Maternity safety minister Nadine Dorries has announced £2.45 million in funding for the NHS to improve the safety of women and babies during childbirth
Of the funding, £2 million will be used by the Royal College of Obstetricians and Gynaecologists (RCOG), in collaboration with the Royal College of Midwives (RCM) and The Healthcare Improvement Studies Institute at the University of Cambridge, to test the best ways to spot early warning signs of babies in distress and lead the first phase of the Avoiding Brain injuries in Childbirth (ABC) collaboration.
Brain injuries in Childbirth
The ABC review aims to develop a nationally agreed approach for how staff monitor the condition of a baby during labour by:
- Testing different approaches to monitoring babies during labour and surveying maternity staff to see how midwives and obstetricians currently identify when a baby is in distress during labour and how they then deliver babies even more safely
- Interviewing women and their birth partners on these varying approaches based on their personal experiences
- Agreeing on a clear process to monitor babies and record readings during labour with a flowchart guide to decide when to escalate a case to the wider multi-disciplinary maternity team
- Developing a nationally agreed approach to delivering babies via caesarean section when there are complications with the baby’s positioning
Dr Edward Morris, President at the RCOG, said:
“We’re delighted to receive funding for a new workplace planning tool and project to reduce brain injuries in childbirth. This investment will go a huge way to improving the quality of care provided to pregnant women and their babies.
“We recognise that appropriate maternity staffing is fundamental to providing safe care for women and we hope this tool will give maternity units in England a clear guide to determine how many medical staff they require in their specific setting.
“The new project to avoid newborn brain injury in childbirth aims to address the challenges around effective foetal monitoring, building on the great work already being done in this area. We understand that the impact of avoidable newborn brain injury is profound and we want to do everything we can to ensure no family has to experience it.”
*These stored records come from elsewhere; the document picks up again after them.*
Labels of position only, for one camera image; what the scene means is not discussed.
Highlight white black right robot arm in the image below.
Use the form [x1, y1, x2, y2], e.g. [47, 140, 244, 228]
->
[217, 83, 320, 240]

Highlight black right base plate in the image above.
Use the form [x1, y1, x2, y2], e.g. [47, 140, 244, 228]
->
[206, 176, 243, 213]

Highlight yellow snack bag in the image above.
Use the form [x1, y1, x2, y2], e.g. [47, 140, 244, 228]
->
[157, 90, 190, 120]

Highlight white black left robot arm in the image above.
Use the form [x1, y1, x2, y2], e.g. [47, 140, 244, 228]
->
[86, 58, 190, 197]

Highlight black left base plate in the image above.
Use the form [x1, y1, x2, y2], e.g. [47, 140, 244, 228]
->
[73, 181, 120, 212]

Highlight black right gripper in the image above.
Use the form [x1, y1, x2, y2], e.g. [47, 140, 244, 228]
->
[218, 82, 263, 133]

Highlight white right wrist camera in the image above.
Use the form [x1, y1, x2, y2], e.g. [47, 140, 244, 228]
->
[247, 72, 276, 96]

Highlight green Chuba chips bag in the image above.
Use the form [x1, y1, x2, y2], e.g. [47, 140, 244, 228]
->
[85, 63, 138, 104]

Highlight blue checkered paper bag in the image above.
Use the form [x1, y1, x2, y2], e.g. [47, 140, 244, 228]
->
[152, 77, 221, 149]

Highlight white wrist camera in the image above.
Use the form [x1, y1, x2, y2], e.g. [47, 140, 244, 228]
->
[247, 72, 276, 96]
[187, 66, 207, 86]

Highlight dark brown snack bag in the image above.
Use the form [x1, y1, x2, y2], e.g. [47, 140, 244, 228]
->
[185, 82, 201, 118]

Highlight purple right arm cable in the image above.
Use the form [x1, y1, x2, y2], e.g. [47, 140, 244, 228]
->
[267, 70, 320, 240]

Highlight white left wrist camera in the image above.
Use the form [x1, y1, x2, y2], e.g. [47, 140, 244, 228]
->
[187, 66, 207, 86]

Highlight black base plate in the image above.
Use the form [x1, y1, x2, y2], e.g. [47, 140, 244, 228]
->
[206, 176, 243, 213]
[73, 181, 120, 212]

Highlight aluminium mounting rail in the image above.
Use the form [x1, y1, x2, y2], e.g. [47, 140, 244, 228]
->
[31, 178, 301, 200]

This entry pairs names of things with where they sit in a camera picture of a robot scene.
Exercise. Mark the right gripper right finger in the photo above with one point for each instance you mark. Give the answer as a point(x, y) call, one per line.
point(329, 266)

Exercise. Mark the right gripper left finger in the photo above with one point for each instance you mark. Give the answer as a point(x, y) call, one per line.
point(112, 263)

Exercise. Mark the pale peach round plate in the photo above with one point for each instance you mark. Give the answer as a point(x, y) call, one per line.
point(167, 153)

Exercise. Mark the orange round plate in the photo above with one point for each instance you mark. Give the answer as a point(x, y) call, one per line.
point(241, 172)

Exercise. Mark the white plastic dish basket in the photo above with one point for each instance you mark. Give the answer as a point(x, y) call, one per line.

A further £449,000 will go towards developing a new workforce planning tool for maternity medics to make sure patients get the medical support they need.
The tool will aim to:
- Provide maternity staff with a new methodology that calculates the numbers, skill sets and grades of medical staff required within individual maternity units based on local needs
- Help trusts tackle inequalities by taking into account local factors such as birth rates, age of population, the socio-economic status of the area, and geographical factors
- Calculate the number of obstetricians at all grades required locally and nationally to provide a safe, personalised maternity service within the context of the wider workforce
- Identify innovative ways of working to better utilise the current workforce
- Help gain a better understanding of the factors that promote safety and positive culture within maternity teams and how these can be rolled out nationally
Maternity safety minister Nadine Dorries said:
“I am determined to make sure as many mums as possible can go home with healthy and happy babies in their arms.
“This new programme, which we’re supporting with over £2.45 million, aims to spot warning signs earlier and save lives, preventing families and their babies from facing the horrific ordeal of a life-changing brain injury. It will help us deliver on our ambition to halve brain injuries during birth by 2025.
“Having the right maternity staff in the right place at the right time means they can learn from one another, give the best care for mums and babies and build a safe and positive environment for both staff and pregnant women in maternity teams across the country.”